## PROBLEM DESCRIPTION
Leave the pictures aside and copy all the data exactly.

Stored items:
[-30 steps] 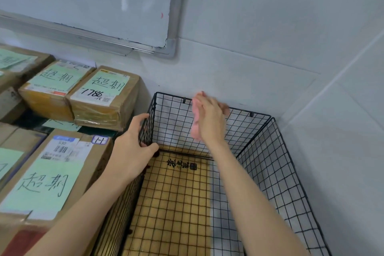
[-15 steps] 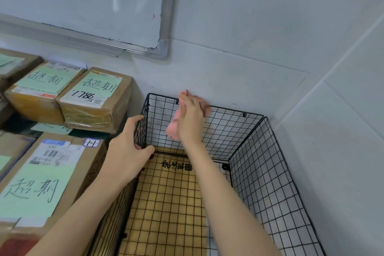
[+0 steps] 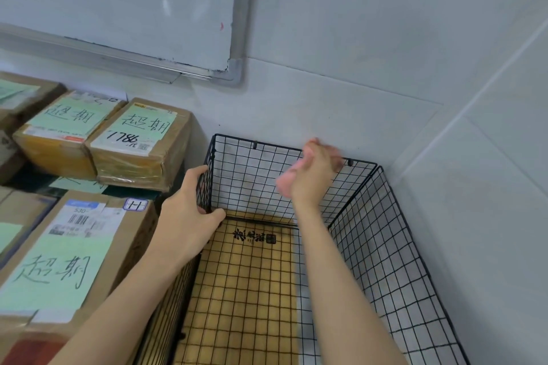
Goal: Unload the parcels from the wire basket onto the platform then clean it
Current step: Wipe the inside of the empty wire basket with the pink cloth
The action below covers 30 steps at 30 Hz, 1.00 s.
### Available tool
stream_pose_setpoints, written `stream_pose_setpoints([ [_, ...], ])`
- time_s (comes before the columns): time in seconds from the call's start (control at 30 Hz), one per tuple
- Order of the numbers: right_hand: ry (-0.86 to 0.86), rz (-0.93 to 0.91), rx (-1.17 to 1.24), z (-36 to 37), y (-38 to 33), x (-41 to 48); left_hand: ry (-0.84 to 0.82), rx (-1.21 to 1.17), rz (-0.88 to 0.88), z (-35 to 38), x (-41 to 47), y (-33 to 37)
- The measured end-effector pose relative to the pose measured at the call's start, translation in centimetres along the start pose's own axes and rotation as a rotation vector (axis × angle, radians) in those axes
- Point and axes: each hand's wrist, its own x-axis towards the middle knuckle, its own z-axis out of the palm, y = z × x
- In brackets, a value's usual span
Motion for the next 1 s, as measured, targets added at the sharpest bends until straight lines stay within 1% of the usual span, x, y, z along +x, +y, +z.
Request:
stream_pose_setpoints([
  [0.03, -0.070, -0.048, 0.056, 1.7, -0.7, -1.2, 0.000, 0.004, -0.001, 0.0, 0.1, -0.1],
  [0.1, -0.274, -0.178, 0.051, 3.5, -1.5, -3.5, 0.006, 0.015, -0.006, -0.1, 0.0, -0.2],
  [0.13, -0.336, -0.240, 0.037, 3.3, -1.5, -3.7, 0.007, 0.014, -0.009, -0.2, 0.0, -0.2],
  [0.17, -0.363, -0.271, 0.023, 2.4, -1.3, -3.1, 0.002, 0.012, -0.010, -0.3, 0.0, -0.2],
  [0.2, -0.353, -0.278, -0.003, 1.1, -0.5, -2.3, -0.005, 0.011, -0.011, -0.3, 0.0, -0.1],
  [0.23, -0.306, -0.259, -0.050, -0.5, 0.7, -1.3, -0.008, 0.009, -0.011, -0.3, -0.1, -0.1],
  [0.33, -0.121, -0.166, -0.139, -5.3, 4.5, 1.5, -0.005, 0.002, -0.013, -0.2, -0.2, 0.1],
  [0.4, -0.063, -0.141, -0.135, -5.5, 5.6, 1.9, -0.005, 0.006, -0.011, 0.0, -0.1, 0.1],
  [0.47, 0.002, -0.053, -0.039, -3.0, 5.1, 1.2, 0.002, 0.003, -0.016, 0.0, -0.1, 0.1],
  [0.5, 0.000, -0.036, 0.009, -1.5, 4.4, 0.4, 0.000, 0.012, -0.016, 0.0, -0.1, 0.2],
  [0.53, -0.045, -0.066, 0.047, 0.0, 3.7, -0.7, -0.005, 0.023, -0.016, -0.1, -0.1, 0.2],
  [0.6, -0.253, -0.228, 0.043, 2.0, 2.4, -3.2, -0.010, 0.029, -0.022, -0.2, -0.1, 0.2],
  [0.63, -0.316, -0.319, -0.017, 2.2, 2.3, -3.8, -0.010, 0.027, -0.024, -0.2, -0.1, 0.2],
  [0.67, -0.334, -0.364, -0.065, 1.7, 2.4, -3.6, -0.011, 0.027, -0.029, -0.2, -0.1, 0.1],
  [0.7, -0.293, -0.371, -0.090, 0.7, 2.7, -3.0, -0.013, 0.027, -0.034, -0.2, -0.1, 0.0],
  [0.8, -0.059, -0.286, -0.127, -3.5, 5.8, -0.2, -0.016, 0.034, -0.024, -0.2, -0.2, 0.2],
  [0.83, -0.035, -0.274, -0.190, -4.6, 6.9, 0.4, -0.014, 0.036, -0.019, -0.1, -0.2, 0.3],
  [0.9, -0.036, -0.259, -0.209, -4.3, 7.7, 0.9, -0.009, 0.044, -0.014, 0.0, -0.1, 0.3],
  [0.97, -0.062, -0.199, -0.128, -2.2, 6.3, -0.4, -0.003, 0.051, -0.019, 0.0, 0.0, 0.2],
  [1.0, -0.100, -0.216, -0.112, -1.3, 5.9, -0.9, -0.005, 0.057, -0.019, 0.0, 0.0, 0.2],
])
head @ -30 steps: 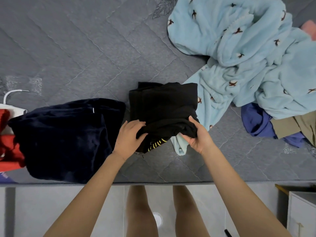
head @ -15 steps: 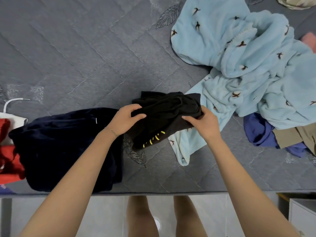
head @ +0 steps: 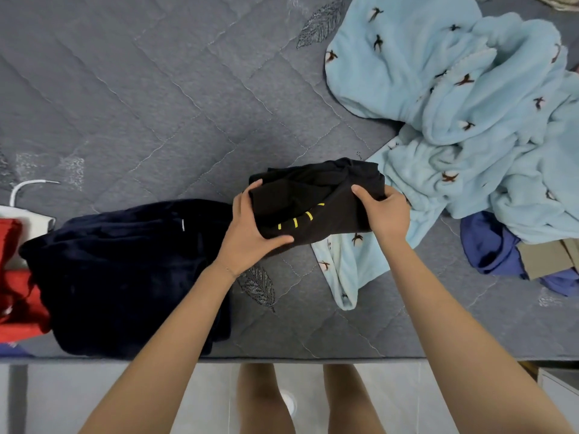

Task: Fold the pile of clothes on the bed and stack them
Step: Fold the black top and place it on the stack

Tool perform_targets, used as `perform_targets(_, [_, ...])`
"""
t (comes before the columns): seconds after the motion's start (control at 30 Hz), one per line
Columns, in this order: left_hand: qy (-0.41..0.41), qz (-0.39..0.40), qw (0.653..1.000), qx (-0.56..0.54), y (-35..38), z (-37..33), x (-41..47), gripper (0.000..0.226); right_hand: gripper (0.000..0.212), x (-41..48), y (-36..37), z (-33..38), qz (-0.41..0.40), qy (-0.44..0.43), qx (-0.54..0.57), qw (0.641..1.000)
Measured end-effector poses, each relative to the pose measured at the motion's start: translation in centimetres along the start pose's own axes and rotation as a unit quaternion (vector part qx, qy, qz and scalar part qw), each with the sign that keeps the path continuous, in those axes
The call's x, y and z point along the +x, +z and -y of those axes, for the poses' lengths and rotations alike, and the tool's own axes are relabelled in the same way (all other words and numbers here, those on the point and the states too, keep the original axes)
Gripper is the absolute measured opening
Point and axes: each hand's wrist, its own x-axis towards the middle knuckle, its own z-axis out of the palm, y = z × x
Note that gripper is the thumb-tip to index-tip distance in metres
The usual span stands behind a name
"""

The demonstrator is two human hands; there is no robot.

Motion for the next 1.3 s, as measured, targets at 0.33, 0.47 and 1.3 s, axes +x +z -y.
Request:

## RESULT OF THE EXERCISE
[-30 steps] 
[-15 steps] 
[+0 steps] 
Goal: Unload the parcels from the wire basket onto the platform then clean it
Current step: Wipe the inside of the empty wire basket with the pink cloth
The action below covers 30 steps at 30 Hz, 1.00 s.
### Available tool
stream_pose_setpoints, written `stream_pose_setpoints([ [_, ...], ])`
- time_s (comes before the columns): time in seconds from the call's start (control at 30 Hz), one per tuple
- Order of the numbers: right_hand: ry (-0.86 to 0.86), rz (-0.93 to 0.91), rx (-1.17 to 1.24), z (-36 to 37), y (-38 to 33), x (-41 to 48); left_hand: ry (-0.84 to 0.82), rx (-1.21 to 1.17), rz (-0.88 to 0.88), z (-35 to 38), x (-41 to 47), y (-33 to 37)
- The measured end-effector pose relative to the pose measured at the call's start, translation in centimetres along the start pose's own axes and rotation as a rotation vector (axis × angle, radians) in those axes
- Point and axes: each hand's wrist, its own x-axis towards the middle knuckle, its own z-axis out of the palm, y = z × x
- In brackets, a value's usual span
Motion for the next 1 s, as measured, targets added at the sharpest bends until straight lines stay within 1% of the usual span, x, y, z along +x, +y, +z.
Request:
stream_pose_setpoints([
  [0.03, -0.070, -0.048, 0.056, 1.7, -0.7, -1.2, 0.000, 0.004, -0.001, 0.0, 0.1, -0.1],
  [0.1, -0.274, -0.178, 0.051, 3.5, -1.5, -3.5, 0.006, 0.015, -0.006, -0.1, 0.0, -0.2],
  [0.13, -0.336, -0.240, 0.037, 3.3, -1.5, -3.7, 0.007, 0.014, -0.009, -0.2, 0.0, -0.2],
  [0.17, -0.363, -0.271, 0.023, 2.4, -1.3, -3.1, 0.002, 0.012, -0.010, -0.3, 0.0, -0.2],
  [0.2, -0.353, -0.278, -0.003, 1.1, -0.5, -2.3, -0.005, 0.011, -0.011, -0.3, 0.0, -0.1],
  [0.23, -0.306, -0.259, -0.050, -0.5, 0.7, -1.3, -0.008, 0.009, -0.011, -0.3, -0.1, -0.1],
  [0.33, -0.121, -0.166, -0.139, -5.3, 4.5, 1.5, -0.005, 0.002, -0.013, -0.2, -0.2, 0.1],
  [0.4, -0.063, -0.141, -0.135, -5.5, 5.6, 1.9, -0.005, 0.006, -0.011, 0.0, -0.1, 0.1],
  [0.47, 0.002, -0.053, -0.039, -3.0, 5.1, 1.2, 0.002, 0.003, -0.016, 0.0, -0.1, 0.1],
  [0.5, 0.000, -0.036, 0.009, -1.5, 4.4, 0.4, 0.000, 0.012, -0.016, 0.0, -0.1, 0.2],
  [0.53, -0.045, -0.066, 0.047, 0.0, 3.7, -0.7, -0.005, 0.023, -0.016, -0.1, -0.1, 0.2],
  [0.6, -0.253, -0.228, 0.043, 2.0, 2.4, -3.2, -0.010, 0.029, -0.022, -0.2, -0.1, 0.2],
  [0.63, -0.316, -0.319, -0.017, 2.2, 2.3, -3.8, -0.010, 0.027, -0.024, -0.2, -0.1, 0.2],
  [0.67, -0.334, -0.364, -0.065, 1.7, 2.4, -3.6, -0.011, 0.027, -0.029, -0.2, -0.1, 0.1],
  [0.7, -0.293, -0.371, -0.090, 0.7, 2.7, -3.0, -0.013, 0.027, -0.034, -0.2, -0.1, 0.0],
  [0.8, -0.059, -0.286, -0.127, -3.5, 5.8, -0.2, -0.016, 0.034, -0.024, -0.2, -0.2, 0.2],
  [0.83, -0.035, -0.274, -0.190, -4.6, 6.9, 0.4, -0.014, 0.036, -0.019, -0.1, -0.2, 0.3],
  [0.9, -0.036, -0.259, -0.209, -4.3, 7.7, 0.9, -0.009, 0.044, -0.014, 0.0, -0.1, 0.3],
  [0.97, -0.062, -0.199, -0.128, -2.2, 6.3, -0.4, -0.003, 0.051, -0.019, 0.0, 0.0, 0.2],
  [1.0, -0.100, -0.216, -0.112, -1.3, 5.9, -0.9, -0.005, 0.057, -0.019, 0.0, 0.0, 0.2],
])
head @ -30 steps: 
head @ -15 steps: 
head @ +0 steps: 

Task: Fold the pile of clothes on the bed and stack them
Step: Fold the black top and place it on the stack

Tool perform_targets, used as `perform_targets(_, [_, ...])`
"""
t (comes before the columns): seconds after the motion's start (control at 30 Hz), one per line
Columns, in this order: left_hand: qy (-0.41..0.41), qz (-0.39..0.40), qw (0.653..1.000), qx (-0.56..0.54), y (-35..38), z (-37..33), x (-41..47), gripper (0.000..0.226); right_hand: gripper (0.000..0.212), x (-41..48), y (-36..37), z (-33..38), qz (-0.41..0.40), qy (-0.44..0.43), qx (-0.54..0.57), qw (0.641..1.000)
Measured end-effector poses, each relative to the pose measured at the motion's start: translation in centimetres along the start pose's own axes and rotation as a unit quaternion (vector part qx, qy, qz and scalar part qw), each with the sign that keeps the path continuous, in those axes
The call's x, y and z point along the +x, +z and -y of those axes, for the poses' lengths and rotations alike, and the tool's own axes are relabelled in the same way (all other words and numbers here, those on the point and the states too, keep the original axes)
Gripper is the absolute measured opening
Point and axes: each hand's wrist, its own x-axis towards the middle knuckle, its own z-axis out of the palm, y = z × x
Note that gripper is the thumb-tip to index-tip distance in metres
The usual span stands behind a name
"""

The demonstrator is two human hands; there is no robot.

Motion for the next 1.3 s, as measured, targets at 0.33, 0.47 and 1.3 s, axes +x +z -y.
Request:

The given output is the complete response.